Pemerintah Didesak Bentuk Pengadilan HAM Ad Hoc Kasus Trisakti

Jokowi didesak segera bentuk pengadilan HAM Ad Hoc

Jakarta, IDN Times - Pemerintah Indonesia telah mengakui terjadinya pelanggaran HAM berat pada tragedi penembakan mahasiswa Universitas Trisakti dan peristiwa penembakan Semanggi I dan II.

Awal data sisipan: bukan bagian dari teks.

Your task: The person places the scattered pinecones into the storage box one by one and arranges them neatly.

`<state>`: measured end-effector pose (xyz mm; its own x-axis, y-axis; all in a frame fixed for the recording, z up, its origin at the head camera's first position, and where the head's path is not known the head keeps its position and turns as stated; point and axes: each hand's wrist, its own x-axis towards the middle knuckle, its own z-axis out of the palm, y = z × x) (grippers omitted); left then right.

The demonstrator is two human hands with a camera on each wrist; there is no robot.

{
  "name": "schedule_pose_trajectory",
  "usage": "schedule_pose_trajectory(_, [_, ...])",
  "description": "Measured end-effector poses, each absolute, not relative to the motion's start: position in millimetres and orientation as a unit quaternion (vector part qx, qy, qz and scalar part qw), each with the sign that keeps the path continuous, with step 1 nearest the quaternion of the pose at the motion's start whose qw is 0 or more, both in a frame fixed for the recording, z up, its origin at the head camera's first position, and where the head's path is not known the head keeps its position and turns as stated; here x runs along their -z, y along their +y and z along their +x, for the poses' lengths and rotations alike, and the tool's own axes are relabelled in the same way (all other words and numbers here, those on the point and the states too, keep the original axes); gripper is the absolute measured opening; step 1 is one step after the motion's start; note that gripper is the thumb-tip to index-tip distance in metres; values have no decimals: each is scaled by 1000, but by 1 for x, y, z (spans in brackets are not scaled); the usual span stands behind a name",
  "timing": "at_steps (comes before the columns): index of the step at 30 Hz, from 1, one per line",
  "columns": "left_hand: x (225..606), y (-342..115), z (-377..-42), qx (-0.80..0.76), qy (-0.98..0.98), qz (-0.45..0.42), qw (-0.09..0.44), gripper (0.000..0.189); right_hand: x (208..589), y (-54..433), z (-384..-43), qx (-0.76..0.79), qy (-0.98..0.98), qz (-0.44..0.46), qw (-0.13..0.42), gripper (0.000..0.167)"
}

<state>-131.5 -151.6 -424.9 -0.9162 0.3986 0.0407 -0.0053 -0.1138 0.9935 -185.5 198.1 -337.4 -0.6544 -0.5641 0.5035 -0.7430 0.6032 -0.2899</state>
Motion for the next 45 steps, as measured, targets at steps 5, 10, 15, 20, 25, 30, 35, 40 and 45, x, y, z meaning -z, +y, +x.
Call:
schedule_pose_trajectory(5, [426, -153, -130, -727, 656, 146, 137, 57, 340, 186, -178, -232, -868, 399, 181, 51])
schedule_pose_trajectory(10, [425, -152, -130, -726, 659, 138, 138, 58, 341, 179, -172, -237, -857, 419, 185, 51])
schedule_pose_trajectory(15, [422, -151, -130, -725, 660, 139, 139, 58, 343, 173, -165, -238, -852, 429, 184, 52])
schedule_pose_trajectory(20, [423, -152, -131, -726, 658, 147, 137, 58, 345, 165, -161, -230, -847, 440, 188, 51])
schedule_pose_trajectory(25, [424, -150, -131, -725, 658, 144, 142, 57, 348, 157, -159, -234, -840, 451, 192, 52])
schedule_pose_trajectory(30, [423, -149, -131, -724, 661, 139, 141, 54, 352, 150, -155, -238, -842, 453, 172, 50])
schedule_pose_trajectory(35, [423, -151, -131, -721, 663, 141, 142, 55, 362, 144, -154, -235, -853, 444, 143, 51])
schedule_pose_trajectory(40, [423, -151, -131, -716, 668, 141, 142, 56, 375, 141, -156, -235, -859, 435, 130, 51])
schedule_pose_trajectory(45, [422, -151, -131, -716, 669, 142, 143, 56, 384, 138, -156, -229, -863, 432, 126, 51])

Amnesty Internasional Indonesia mendesak Presiden Joko “Jokowi” Widodo segera membentuk pengadilan HAM Ad Hoc, sekaligus menginstruksikan Jaksa Agung untuk menyidik tuntas kasus tersebut.

Direktur Eksekutif Amnesty International Indonesia Usman Hamid mengatakan hingga kini aktor utama di balik penembakan itu masih belum terungkap dan diadili.

"Tragedi penembakan mahasiswa Universitas Trisakti tidak boleh diabaikan, apalagi kasus ini termasuk pelanggaran hak asasi manusia berat yang sudah diakui negara,” kata dia dalam keterangan resmi yang diterima IDN Times, Jumat (12/5/2023).

1. Keluarga dan korban berhak mendapat keadilan

Pemerintah Didesak Bentuk Pengadilan HAM Ad Hoc Kasus TrisaktiANTARA FOTO/Indrianto Eko Suwarso

Usman mengatakan bahwa keluarga dan para korban berhak mendapatkan keadilan atas apa yang mereka alami. Setiap hari, keluarga korban, dikatakan Usman selalu bertanya-tanya sampai kapan negara akan menunda keadilan itu.

Demikian pula keluarga korban dari tragedi serupa lainnya seperti Tragedi Semanggi I dan Semanggi II yang telah diselidiki secara paralel oleh Komnas HAM.

Usman menceritakan, Sumarsih, orangtua Wawan Mahasiswa Atmajaya yang tewas ditembak saat Tragedi Semanggi I menggelar aksi diam dan mengenakan baju hitam setiap hari kamis.

Aksi itu sebagai simbol untuk mendesak negara untuk mengusut dan menuntut pihak-pihak yang bertanggung yang hingga kini masih melenggang bebas.

Baca Juga: Bareng Mahasiswa Trisakti, Moeldoko Bahas Pelanggaran HAM

2. Pelanggaran HAM berat terancam muncul jika diabaikan

Pemerintah Didesak Bentuk Pengadilan HAM Ad Hoc Kasus TrisaktiPotret Kerusuhan 98 (wikipedia.org)

Usman mendesak negara mengusut tuntas kasus ini, termasuk memenuhi hak korban dan menghukum pelaku secara efektif melalui pengadilan HAM.

Cara ini akan memberikan jawaban atas pertanyaan-pertanyaan yang tidak pernah terjawab selama 25 tahun.

“Bila kasus Tragedi Trisakti dan Semanggi tidak diusut tuntas, pelanggaran HAM berat serupa akan terus berulang dan kebenaran tidak akan terungkap,” ucap dia.

3. Mengenang tragedi 12 Mei 1998

Pemerintah Didesak Bentuk Pengadilan HAM Ad Hoc Kasus TrisaktiDemontrasi yang dilakukan Aremania untuk menuntut keadilan Tragedi Kanjuruhan. (IDN Times/Rizal Adhi Pratama)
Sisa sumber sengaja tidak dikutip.